Image-Activated Cell Sorting (IACS) is a revolutionary technology that realizes real-time image-based sorting of single live cells from heterogeneous populations at an unprecedented rate. The IACS technology integrates high-throughput cell microscopy, focusing, and sorting on a hybrid software-hardware data-management infrastructure, enabling real-time automated operation for data acquisition, data processing, decision making, and actuation. It is capable of identifying how the spatial architecture of molecules within the cell is linked to its physiological function. The IACS technology serves as an integral "Rosetta Stone" (an Egyptian stone that describes the same concept in three languages) for single-cell biology by allowing information flow between population-level analysis (flow cytometry), cell-level analysis (microscopy), and gene-level analysis (sequencing) and is expected to make serendipitous discoveries. At Serendipity Lab, we focus on the enhancement of the IACS technology's capabilities and the exploitation of novel applications that will revolutionize biology and medicine.

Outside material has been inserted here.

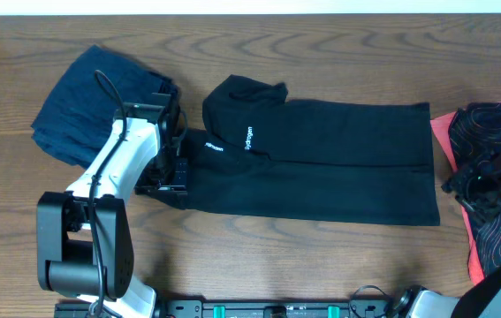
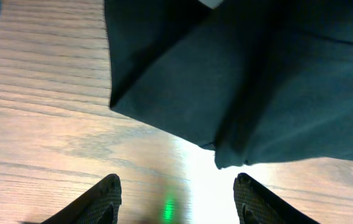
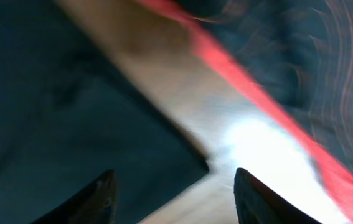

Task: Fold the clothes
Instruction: 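Fold the shirt's left end rightward over itself with the left gripper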

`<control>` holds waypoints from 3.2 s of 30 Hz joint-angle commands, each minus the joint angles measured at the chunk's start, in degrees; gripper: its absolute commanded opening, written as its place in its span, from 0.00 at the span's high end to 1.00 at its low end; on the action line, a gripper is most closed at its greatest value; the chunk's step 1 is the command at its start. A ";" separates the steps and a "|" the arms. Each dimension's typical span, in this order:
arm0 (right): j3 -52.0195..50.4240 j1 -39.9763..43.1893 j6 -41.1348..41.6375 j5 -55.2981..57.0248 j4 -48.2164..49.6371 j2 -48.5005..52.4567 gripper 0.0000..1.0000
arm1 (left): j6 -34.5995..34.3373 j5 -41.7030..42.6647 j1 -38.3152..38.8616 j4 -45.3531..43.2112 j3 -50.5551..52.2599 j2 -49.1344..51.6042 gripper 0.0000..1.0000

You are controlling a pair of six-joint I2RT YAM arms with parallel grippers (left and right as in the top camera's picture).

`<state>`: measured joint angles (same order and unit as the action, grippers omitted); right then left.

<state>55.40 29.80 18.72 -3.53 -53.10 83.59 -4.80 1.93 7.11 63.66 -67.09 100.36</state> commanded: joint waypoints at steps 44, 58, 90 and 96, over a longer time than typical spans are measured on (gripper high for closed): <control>0.85 -8.44 -14.05 -26.25 4.52 -3.56 0.55 | 1.11 16.68 16.06 -36.30 -5.33 10.38 0.91; 0.83 -8.44 -14.08 -26.23 3.52 -3.56 0.50 | -1.90 20.00 16.11 -27.98 -6.91 7.41 0.66; 0.83 -8.46 -14.05 -26.25 3.63 -3.56 0.46 | 0.24 14.88 17.88 -43.85 -4.57 13.51 0.94; 0.81 -8.44 -14.08 -26.21 2.67 -3.56 0.46 | 0.17 14.91 17.40 -41.62 -11.80 10.62 0.94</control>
<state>55.42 21.37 4.34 -29.71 -50.26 80.62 -5.52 17.58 24.77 21.02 -73.34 113.08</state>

The advent of fluorescence-activated cell sorting has advanced our knowledge and exploitation of biological systems in the last decade. Unfortunately, it generally relies on fluorescent labeling for cellular phenotyping, an indirect measure of the molecular landscape in the cell, which has critical limitations. Raman-Activated Cell Sorting (RACS) is a powerful technology that performs real-time sorting of live cells without the need for fluorescent labeling. The technology is highly versatile and holds promise for numerous applications that are previously difficult or undesirable with fluorescence-based technologies, such as stem cell screening, label-free detection of circulating tumor cells, and directed evolution. At Serendipity Lab, we focus on the enhancement of the RACS technology's capabilities and the exploitation of novel applications that will revolutionize biology and medicine.
Recent advances in technology development for cytometry have enabled detailed analysis of single cells. Another avenue of Serendipity Lab is to develop high-throughput, high-content, or high-dimensional technologies for answering unanswered questions, meeting unmet needs in medicine, and a novel class of cytometric applications. Such technologies are based on, but are not limited to, fluorescence microscopy, Raman spectroscopy, mass spectrometry, microfluidics, and deep learning. Examples of the technologies include a high-throughput gelatin droplet sorter for directed evolution, a label-free molecular fingerprinting flow cytometer, a genetically encoded near-infrared fluorescent calcium indicator, an inertial microfluidic cell sorter, intelligent image de-blurring, microfluidic image cytometry for multiparametric cytotoxicity evaluation, and optical coherence tomography for brain tumor characterization.